Supplied data
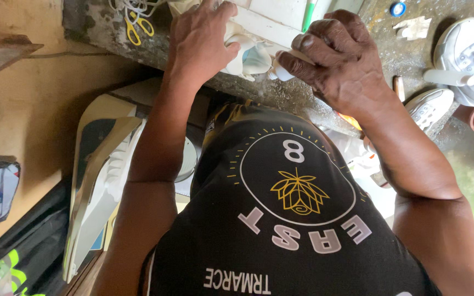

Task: The person cleans two white shoes using a brush and cleaning solution at a sink.

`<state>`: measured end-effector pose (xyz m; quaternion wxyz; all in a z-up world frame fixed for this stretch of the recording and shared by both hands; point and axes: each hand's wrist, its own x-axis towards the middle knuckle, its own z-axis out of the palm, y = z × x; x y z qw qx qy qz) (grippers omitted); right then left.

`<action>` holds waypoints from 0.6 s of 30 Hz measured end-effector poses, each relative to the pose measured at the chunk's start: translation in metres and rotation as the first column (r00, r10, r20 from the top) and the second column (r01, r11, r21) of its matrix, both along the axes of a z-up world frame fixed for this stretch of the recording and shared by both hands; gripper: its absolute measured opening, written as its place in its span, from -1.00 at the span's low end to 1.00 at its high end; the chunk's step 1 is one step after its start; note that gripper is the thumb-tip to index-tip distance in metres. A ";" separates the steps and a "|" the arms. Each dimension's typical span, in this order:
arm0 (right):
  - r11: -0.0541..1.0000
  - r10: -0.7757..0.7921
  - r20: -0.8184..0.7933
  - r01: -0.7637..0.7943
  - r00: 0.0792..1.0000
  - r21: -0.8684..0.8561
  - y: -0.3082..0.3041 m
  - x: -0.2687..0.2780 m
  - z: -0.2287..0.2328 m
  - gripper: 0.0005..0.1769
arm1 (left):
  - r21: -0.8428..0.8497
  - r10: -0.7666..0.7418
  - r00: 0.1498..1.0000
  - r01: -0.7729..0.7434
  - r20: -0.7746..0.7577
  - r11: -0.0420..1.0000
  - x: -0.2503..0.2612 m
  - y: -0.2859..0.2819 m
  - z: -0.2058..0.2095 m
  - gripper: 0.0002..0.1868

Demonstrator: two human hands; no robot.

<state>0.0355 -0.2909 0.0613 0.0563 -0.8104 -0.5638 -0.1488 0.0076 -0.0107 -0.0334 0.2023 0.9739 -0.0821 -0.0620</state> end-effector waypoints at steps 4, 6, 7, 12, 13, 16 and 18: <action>0.971 -0.120 -0.327 0.179 0.938 0.157 -0.018 -0.004 -0.027 -0.72 | -0.030 0.010 0.995 -0.013 -0.098 0.999 0.001 -0.002 0.007 -0.41; 0.923 -0.141 -0.525 0.303 0.839 0.236 -0.040 -0.010 -0.048 -0.70 | -0.030 -0.002 0.998 0.000 -0.063 1.000 -0.004 0.000 0.011 -0.42; 0.846 -0.208 -0.627 0.460 0.751 0.270 -0.053 -0.016 -0.060 -0.63 | -0.029 -0.013 1.000 0.013 -0.024 0.999 -0.005 0.002 0.013 -0.42; 0.514 -0.364 -0.814 0.827 0.452 0.230 -0.140 -0.044 -0.135 -0.55 | -0.067 0.025 1.000 -0.024 0.008 0.997 -0.017 0.001 0.023 -0.43; 0.405 -0.462 -0.816 0.901 0.347 0.153 -0.157 -0.046 -0.148 -0.51 | -0.060 0.056 0.998 -0.057 -0.030 0.997 -0.017 0.001 0.025 -0.44; 0.245 -0.612 -0.758 0.965 0.226 0.090 -0.205 -0.044 -0.177 -0.50 | -0.036 0.080 0.983 -0.087 -0.162 0.996 -0.014 0.001 0.031 -0.45; 0.214 -0.677 -0.700 0.971 0.229 0.111 -0.225 -0.036 -0.192 -0.53 | -0.032 0.071 0.984 -0.078 -0.162 0.996 -0.013 0.000 0.036 -0.46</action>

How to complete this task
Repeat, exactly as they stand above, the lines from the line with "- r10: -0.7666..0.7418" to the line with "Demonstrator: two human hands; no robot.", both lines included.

Expected answer
  - r10: -0.7666..0.7418
  - r00: 0.1498..1.0000
  - r01: -0.7729..0.7434
  - r20: -0.7746..0.7577
  - r11: -0.0420..1.0000
  - x: -0.2503..0.2612 m
  - y: -0.2859..0.2819 m
  - z: -0.2058..0.2095 m
  - gripper: 0.0002..0.1868

Demonstrator: two human hands; no robot.

What the exercise required is now done.